The main point on which I take issue with Vesna's response is her characterization of what I'm proposing as a sort of "hyper-realism." More accurately, I'm proposing a sort of "hyper-believability," as compared to the game genre in its current form. It would be wonderful to give audiences a way to buy into characters, to feel the illumination from some sort of inner life within those characters, in an interactive experience. I certainly agree with her point that the way the interactivity is designed will be key, although I would rather say that this is "necessary but not sufficient." Of course, in any genre, new or old, only three things ultimately matter in one's ability to reach an audience: content, content, and content.
To Will Wright
I take the thrust of Will Wright's response to be an objection to the idea that games should aspire to tell better stories. I would argue against the notion that the linear dramatic arc is the central scaffolding around which story is built. Rather, I would argue that media are defined by their limitations, and those limitations are what force artists to be creative in interesting ways. A linear dramatic arc is merely an artifact of a particular kind of genre limitation. It's not a bad limitation, but it is nonetheless a defining one.
I agree with the analogy to a garden. Intrinsic to the entire notion of interactivity is the concept of a space for exploration. But in addition, I would argue that the central purpose of most literature (not the only purpose, but the central purpose nonetheless) is exploration and explication of character. In this context, linear form is merely a tool, albeit a very useful one, imposed as a technical constraint that characterizes various linear media (film, novels, theater). If you separate out linearity from explication of character, you can still maintain the latter. But first you need a rich enough medium in which to do so. Clearly, playwrights and screenwriters rely on the abilities of actors, and make their own creative choices knowing that their work will be channeled and focused through those talents.
In contrast, in implementing The Sims, Will Wright quite properly used a certain degree of abstraction and fuzziness in his representation of characters, since he didn't have the option of interpretation by actors in the run-time engine, which allows the players to use their own imaginations to fill in appropriate details. This approach, as he points out, was nicely described by Scott McCloud in Understanding Comics. Yet, he is not doing this as a goal, but rather as a way of dealing with the limitations of the current state of a medium.

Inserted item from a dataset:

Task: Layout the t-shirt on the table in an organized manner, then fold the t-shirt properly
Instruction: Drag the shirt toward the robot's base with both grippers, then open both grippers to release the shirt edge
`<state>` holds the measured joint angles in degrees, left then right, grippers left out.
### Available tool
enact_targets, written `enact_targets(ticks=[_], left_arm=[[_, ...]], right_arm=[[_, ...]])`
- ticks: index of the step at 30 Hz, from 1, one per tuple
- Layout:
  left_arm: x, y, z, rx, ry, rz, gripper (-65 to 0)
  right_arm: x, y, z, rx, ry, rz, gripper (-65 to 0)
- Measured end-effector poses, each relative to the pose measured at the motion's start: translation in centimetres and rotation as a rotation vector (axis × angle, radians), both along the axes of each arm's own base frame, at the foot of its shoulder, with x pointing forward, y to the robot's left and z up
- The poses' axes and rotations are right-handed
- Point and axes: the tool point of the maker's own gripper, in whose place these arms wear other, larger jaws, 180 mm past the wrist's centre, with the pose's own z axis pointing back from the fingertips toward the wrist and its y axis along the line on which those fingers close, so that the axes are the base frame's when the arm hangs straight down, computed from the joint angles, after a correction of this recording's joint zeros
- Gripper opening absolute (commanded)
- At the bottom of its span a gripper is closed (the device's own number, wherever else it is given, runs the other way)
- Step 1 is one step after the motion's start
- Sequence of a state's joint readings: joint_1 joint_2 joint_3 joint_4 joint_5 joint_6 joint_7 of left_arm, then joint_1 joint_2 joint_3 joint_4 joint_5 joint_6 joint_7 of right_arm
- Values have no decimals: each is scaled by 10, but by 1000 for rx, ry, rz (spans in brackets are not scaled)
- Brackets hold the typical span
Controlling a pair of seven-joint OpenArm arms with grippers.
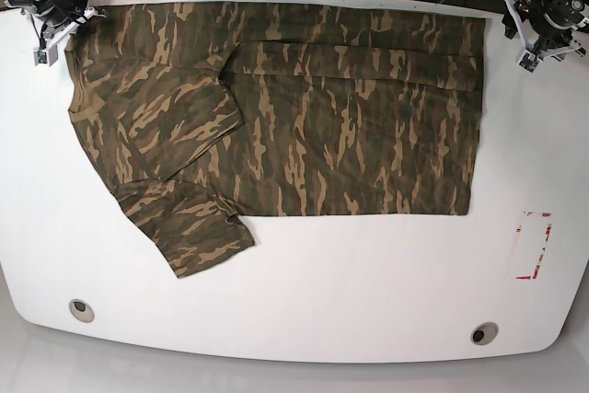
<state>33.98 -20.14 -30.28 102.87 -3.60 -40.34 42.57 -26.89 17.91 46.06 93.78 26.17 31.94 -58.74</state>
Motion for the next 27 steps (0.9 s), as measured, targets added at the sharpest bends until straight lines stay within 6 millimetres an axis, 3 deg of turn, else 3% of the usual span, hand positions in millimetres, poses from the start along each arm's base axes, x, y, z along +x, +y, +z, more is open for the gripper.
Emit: enact_targets(ticks=[6,11,18,27], left_arm=[[1,14,7,25,-19,33,-235],[14,17,14,32,-56,45,-234],[50,17,30,30,-154,43,-235],[96,15,60,35,-288,35,-235]], right_arm=[[-6,-1,-2,-2,17,-8,-394],[-4,-1,0,-7,12,-4,-299],[19,3,30,-75,-64,63,-210],[40,8,62,-150,-128,134,-156]])
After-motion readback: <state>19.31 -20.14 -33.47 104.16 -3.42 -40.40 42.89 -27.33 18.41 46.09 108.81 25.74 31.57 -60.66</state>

I am looking forward to (and working on) an interactive medium which contains virtual actors capable of greater fidelity in the direct representation of a character's mood, personality, and intentionality. I am also quite eager to see what Will Wright will do with such tools in The Sims III or IV. I suspect that he will find ways to use his non-linear botanical garden as a vehicle to allow people to explore character in new and fascinating ways.